§ What to produce:
Word-for-word transcription: reproduce all of the data, but not the pictures.

# # #

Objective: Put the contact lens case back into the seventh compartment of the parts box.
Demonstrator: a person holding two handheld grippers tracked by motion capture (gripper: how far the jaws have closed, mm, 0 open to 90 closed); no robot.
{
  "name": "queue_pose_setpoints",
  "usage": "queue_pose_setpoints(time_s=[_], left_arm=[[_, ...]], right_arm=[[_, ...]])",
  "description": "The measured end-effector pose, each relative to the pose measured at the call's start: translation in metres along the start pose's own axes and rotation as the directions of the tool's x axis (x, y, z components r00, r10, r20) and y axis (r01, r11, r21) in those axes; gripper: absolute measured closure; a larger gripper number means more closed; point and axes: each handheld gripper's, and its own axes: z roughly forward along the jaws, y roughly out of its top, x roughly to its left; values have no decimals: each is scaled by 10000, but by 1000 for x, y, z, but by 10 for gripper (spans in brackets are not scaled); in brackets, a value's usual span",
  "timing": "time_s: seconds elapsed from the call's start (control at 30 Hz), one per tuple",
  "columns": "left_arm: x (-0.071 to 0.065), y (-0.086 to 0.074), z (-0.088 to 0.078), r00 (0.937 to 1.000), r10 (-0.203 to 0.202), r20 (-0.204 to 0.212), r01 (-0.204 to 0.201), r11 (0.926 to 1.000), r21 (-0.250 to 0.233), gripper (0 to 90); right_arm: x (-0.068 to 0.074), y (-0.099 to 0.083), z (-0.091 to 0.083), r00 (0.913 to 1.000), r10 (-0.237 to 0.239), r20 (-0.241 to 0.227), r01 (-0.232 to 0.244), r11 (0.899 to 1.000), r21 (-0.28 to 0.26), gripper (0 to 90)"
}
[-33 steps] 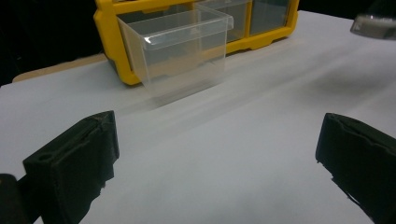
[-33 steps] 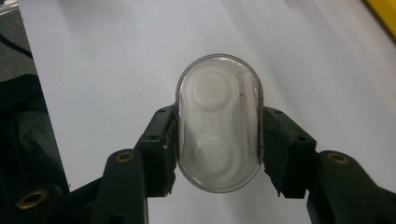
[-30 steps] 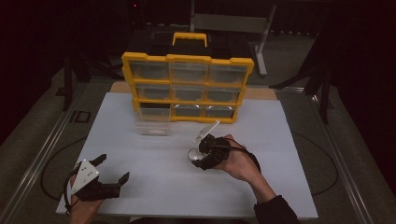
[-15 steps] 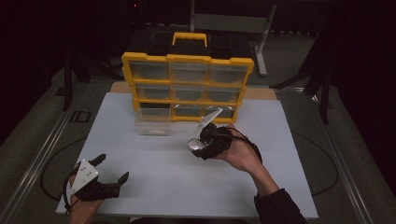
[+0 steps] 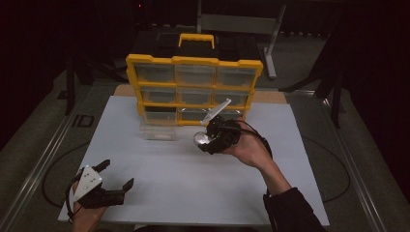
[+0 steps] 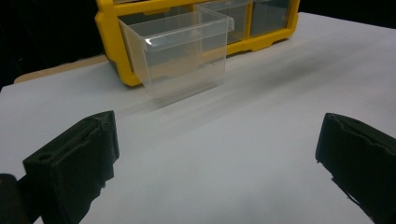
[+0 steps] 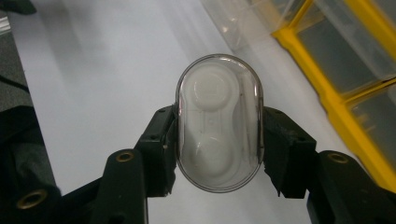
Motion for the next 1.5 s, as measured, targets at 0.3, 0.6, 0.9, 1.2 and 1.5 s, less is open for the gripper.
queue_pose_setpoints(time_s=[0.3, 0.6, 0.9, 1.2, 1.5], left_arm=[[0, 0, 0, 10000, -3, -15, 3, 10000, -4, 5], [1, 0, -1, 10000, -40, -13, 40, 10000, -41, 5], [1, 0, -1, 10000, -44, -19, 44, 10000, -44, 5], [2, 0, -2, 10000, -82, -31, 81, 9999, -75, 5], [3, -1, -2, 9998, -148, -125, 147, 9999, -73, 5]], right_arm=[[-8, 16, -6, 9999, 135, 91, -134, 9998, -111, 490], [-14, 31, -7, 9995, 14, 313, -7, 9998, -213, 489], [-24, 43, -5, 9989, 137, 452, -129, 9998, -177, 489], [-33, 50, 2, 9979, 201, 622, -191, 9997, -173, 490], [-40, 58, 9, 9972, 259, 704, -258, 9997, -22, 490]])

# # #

§ Answer box:
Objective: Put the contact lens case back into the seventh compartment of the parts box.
Demonstrator: a person holding two handheld grippers tracked by motion capture (gripper: how far the jaws have closed, mm, 0 open to 90 closed); no robot.
{
  "name": "queue_pose_setpoints",
  "usage": "queue_pose_setpoints(time_s=[_], left_arm=[[_, ...]], right_arm=[[_, ...]])",
  "description": "The measured end-effector pose, each relative to the pose measured at the call's start: translation in metres along the start pose's own axes and rotation as the directions of the tool's x axis (x, y, z components r00, r10, r20) and y axis (r01, r11, r21) in those axes; gripper: absolute measured closure; a larger gripper number means more closed; point and axes: each handheld gripper's, and its own axes: z roughly forward along the jaws, y roughly out of its top, x roughly to its left; values have no decimals: each is scaled by 10000, but by 1000 for x, y, z, but by 10 for gripper (spans in brackets are not scaled); in brackets, a value's usual span",
  "timing": "time_s: seconds elapsed from the call's start (control at 30 Hz), one per tuple",
  "columns": "left_arm: x (-0.071 to 0.065), y (-0.086 to 0.074), z (-0.088 to 0.078), r00 (0.937 to 1.000), r10 (-0.203 to 0.202), r20 (-0.204 to 0.212), r01 (-0.204 to 0.201), r11 (0.926 to 1.000), r21 (-0.250 to 0.233), gripper (0 to 90); right_arm: x (-0.068 to 0.074), y (-0.099 to 0.083), z (-0.091 to 0.083), r00 (0.913 to 1.000), r10 (-0.237 to 0.239), r20 (-0.241 to 0.227), r01 (-0.232 to 0.244), r11 (0.899 to 1.000), r21 (-0.28 to 0.26), gripper (0 to 90)"
}
[-33 steps] 
[-33 steps] 
[-30 steps] 
[-15 steps] 
[+0 steps] 
[+0 steps] 
[+0 steps] 
Motion for the next 1.5 s, as measured, targets at 0.3, 0.6, 0.9, 1.2 and 1.5 s, less is open for the gripper.
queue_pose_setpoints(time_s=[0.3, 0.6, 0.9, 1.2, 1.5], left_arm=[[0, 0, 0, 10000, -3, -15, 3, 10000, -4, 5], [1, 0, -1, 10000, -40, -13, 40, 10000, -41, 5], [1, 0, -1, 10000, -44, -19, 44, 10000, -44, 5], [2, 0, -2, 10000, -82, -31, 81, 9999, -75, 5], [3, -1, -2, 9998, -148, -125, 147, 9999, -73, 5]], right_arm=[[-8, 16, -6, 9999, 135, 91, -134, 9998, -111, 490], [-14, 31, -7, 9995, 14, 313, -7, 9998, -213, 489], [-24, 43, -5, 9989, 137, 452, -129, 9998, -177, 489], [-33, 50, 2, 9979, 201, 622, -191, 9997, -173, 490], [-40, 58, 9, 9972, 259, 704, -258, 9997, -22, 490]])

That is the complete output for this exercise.